US homelessness reaches highest point since at least 2007
There are more people without housing in the US amid a lack of homes for sale and apartments available to rent.
Homelessness in the US grew by 18% year on year as of January 2024, reaching its highest point since the federal government began counting in 2007.
The Department of Housing and Urban Development said in a report released Friday that the spike in people without housing could be traced to rising inflation, natural disasters, an influx of immigration, and the end of Covid-era government programs like the Child Tax Credit.
A lack of affordable housing is linked to the fact that there are simply fewer homes for sale and apartments available to rent. That’s partly because of rising mortgage rates, which makes it less appealing for current homeowners to sell and harder for new buyers to enter the market.

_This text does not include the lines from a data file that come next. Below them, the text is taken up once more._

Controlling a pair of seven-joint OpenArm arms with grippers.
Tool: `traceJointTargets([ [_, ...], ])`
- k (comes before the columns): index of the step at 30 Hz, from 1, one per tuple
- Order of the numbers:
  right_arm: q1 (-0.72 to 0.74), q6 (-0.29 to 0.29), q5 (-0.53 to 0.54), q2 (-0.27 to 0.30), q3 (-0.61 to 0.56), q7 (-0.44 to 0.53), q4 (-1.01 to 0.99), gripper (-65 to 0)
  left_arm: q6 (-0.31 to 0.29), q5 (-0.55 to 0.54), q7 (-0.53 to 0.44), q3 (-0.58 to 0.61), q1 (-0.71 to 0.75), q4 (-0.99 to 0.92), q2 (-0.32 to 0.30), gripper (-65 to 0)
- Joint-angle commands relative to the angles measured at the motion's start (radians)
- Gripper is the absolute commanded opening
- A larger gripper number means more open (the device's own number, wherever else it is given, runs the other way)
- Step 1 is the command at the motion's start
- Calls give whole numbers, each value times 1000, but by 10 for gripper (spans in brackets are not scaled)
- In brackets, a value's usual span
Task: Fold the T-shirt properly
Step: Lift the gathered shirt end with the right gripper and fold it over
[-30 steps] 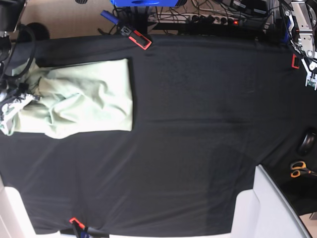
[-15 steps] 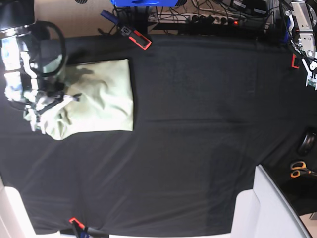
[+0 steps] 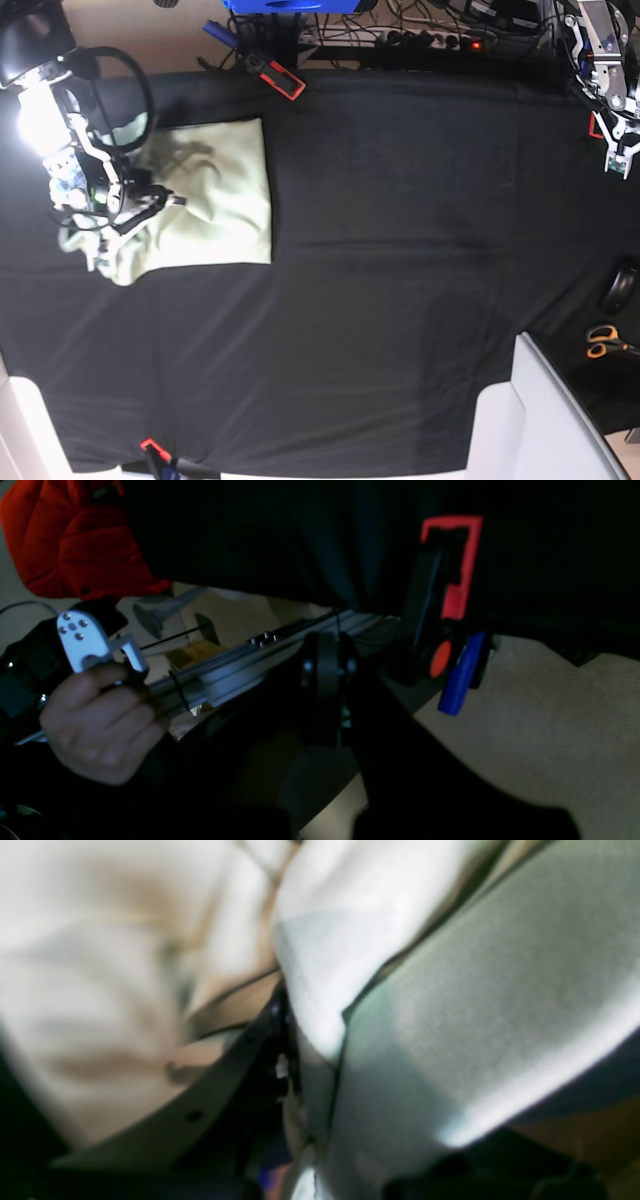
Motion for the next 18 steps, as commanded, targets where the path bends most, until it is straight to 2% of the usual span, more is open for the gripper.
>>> traceJointTargets([
  [1,13,-5,-37,10,8,-10,12,-650,10,18,-3,-7,2,12,-13,-650],
  [4,2,-5,-162,10,9,-48,16,-650,10,18,-3,-7,2,12,-13,-650],
  [9,-9,-8,-298,0,9,-96,52,-650,10,13,-4,-5,-5,12,-13,-650],
  [13,-33,-10,-436,-46,0,-113,91,-650,10,14,-4,29,-6,12,-13,-650],
  [17,-33,-10,-650,-74,-141,-147,85,-650,12,18,-4,82,-6,12,-11,-650],
  [18,-33,-10,-705,-97,-169,-153,82,-650,13,16,-4,93,-6,12,-11,-650],
])
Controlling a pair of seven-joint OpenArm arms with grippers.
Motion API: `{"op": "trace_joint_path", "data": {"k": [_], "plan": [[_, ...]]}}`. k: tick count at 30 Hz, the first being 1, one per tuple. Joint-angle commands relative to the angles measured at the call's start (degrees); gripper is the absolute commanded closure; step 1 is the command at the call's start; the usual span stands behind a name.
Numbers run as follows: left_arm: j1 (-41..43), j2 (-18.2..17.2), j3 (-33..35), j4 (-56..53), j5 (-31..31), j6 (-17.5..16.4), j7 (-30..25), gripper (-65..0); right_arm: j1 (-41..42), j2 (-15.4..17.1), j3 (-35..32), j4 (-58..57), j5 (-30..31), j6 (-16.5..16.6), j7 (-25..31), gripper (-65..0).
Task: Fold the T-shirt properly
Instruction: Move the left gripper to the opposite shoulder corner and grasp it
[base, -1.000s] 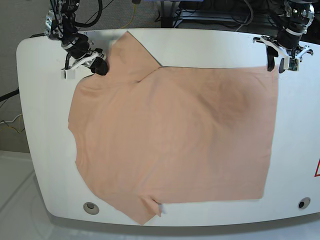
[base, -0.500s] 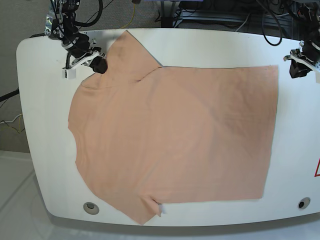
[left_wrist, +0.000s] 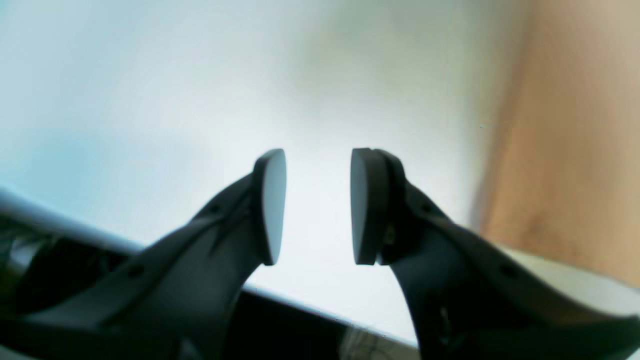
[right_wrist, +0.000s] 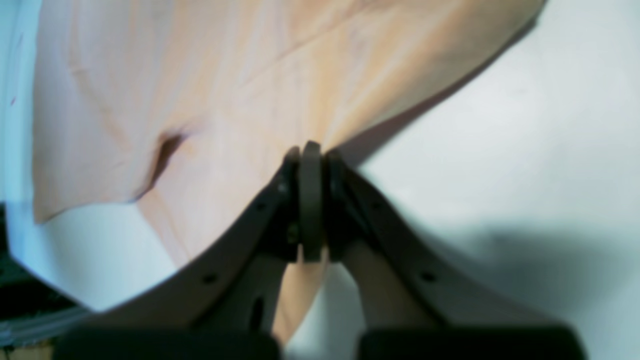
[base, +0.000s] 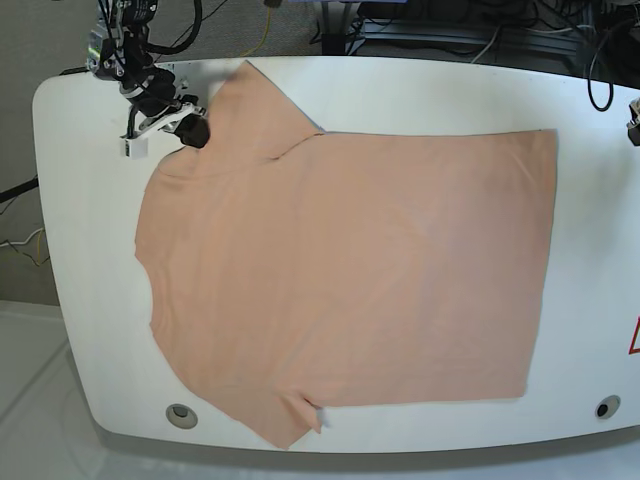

The 30-year fixed mortgage rate has been sitting above 6% since 2022, a level it hadn’t reached since 2008. Mortgage rates tend to track the 10-year US Treasury yield, which recently hit a seven-month high as traders ratchet down expectations for how much more easing the Federal Reserve will deliver following a string of hotter-than-expected CPI inflation reports and the potential that President-elect Trump’s fiscal and trade policies could add to price pressures.
With fewer people being in a position to buy homes, real-estate stocks have taken a hit. The Vanguard Real Estate ETF is down 3.5% over the past five years. Construction firms like DR Horton and Lennar are each down more than 6% this year.